Exercise details
Wherever the line with "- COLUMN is" sits in the listing below, transcribe from it up to and including the line with "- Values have", exactly, and leave the remaining lines out.

Supplied data
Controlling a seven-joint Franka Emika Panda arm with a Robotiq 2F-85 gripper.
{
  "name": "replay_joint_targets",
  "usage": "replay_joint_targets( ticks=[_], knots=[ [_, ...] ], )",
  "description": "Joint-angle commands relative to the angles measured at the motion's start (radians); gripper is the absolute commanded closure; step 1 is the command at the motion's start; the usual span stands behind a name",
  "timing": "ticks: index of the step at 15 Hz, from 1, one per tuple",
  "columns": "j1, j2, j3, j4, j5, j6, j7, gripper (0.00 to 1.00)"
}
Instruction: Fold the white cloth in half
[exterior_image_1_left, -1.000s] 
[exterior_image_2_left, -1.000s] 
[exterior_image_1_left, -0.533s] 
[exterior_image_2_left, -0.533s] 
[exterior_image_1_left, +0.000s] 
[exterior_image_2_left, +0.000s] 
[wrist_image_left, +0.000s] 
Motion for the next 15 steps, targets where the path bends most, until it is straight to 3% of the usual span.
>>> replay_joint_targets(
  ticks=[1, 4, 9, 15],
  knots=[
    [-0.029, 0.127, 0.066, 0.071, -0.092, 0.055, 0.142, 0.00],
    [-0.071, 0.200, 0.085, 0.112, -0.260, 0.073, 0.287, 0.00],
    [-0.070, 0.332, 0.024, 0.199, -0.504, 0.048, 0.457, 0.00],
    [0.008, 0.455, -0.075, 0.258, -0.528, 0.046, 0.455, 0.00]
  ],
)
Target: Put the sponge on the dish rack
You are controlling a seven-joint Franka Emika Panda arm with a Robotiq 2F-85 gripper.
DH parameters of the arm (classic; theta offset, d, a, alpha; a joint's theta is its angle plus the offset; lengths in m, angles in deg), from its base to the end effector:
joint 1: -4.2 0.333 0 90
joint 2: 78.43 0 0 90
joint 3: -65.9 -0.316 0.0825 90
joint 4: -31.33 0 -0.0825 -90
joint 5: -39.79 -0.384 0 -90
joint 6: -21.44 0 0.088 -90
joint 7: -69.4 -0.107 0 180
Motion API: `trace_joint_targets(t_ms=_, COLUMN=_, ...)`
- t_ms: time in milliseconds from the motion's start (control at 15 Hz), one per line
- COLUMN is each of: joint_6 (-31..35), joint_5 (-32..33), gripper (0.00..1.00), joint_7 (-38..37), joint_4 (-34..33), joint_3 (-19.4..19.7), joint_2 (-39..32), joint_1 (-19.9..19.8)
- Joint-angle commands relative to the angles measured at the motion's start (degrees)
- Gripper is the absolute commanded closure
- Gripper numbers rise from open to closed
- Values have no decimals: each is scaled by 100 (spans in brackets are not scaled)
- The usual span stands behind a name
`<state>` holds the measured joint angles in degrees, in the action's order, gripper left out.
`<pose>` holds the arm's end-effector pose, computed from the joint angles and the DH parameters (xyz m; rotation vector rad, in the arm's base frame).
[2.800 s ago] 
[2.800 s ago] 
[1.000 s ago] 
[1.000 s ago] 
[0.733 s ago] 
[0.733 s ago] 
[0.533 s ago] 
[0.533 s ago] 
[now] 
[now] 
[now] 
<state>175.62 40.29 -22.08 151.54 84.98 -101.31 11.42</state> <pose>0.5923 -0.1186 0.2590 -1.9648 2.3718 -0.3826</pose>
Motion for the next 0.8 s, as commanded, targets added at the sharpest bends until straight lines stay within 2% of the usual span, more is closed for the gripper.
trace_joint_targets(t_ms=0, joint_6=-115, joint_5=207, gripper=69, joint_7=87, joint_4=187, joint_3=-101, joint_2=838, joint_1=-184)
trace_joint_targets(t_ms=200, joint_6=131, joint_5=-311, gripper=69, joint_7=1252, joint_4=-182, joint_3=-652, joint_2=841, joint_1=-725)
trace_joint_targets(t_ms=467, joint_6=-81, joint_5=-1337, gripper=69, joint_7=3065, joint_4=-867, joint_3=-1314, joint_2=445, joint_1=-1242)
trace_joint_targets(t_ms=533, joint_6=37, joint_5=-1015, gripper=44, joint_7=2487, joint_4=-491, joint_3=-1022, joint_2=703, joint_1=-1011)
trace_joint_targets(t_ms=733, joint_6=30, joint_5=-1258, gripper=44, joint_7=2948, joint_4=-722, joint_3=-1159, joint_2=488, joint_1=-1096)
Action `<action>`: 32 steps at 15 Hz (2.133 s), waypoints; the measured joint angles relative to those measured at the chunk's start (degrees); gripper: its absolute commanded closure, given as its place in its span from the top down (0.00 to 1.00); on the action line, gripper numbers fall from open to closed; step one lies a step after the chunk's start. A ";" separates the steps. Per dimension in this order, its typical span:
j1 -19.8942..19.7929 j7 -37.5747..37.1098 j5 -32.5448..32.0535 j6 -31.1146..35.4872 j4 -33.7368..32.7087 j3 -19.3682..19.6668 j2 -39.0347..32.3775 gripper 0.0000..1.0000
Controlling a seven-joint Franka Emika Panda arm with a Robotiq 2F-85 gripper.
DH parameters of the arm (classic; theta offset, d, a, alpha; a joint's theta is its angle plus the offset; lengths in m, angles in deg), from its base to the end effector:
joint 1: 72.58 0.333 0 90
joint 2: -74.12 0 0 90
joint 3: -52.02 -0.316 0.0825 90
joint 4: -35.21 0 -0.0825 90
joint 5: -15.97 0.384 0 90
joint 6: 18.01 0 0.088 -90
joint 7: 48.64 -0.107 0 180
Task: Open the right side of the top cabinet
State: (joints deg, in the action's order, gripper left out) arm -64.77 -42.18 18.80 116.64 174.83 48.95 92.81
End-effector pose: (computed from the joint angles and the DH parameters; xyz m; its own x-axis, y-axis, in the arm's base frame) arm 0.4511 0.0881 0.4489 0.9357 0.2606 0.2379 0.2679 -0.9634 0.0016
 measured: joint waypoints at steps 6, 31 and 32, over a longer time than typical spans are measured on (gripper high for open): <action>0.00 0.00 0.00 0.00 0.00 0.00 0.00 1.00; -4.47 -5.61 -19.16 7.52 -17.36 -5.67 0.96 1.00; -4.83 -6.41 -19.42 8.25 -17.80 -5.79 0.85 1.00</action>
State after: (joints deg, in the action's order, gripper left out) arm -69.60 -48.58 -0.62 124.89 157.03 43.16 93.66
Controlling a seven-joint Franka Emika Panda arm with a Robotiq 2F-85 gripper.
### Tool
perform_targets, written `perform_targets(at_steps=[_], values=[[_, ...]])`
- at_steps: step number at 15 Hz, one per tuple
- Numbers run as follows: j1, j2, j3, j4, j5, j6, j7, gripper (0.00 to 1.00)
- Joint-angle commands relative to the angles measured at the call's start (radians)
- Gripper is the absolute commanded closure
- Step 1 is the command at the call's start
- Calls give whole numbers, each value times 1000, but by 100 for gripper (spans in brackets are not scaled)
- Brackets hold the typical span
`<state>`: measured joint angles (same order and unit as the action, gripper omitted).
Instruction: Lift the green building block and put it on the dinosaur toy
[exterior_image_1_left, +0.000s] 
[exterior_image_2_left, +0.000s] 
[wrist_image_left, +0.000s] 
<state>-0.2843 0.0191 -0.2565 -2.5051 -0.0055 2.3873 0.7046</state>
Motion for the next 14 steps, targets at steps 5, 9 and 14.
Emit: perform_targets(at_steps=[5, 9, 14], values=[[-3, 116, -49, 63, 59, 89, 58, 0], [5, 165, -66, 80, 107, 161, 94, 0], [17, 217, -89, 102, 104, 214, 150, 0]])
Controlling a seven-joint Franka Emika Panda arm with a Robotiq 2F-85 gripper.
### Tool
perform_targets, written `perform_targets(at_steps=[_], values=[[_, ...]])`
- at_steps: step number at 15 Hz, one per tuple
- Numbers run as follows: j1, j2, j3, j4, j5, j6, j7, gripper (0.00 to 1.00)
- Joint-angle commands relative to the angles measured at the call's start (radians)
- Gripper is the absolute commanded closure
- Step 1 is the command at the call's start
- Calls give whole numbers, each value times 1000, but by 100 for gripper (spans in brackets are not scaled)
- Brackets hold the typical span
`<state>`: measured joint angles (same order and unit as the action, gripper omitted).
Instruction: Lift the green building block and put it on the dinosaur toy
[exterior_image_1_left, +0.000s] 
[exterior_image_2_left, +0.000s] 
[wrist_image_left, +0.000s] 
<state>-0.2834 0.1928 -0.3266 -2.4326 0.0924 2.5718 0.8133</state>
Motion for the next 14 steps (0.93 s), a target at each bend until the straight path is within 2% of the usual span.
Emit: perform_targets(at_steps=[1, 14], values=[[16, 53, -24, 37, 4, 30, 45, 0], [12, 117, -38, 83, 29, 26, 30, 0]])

Response to this task
- COLUMN is each of: joint_6 (-31..35), joint_5 (-32..33), gripper (0.00..1.00), joint_7 (-38..37), joint_4 (-34..33), joint_3 (-19.4..19.7), joint_2 (-39..32), joint_1 (-19.9..19.8)
- Joint-angle commands relative to the angles measured at the motion's start (degrees)
- Gripper is the absolute commanded closure
- Gripper numbers rise from open to closed
- Values have no decimals: each is scaled by 100 (spans in brackets are not scaled)

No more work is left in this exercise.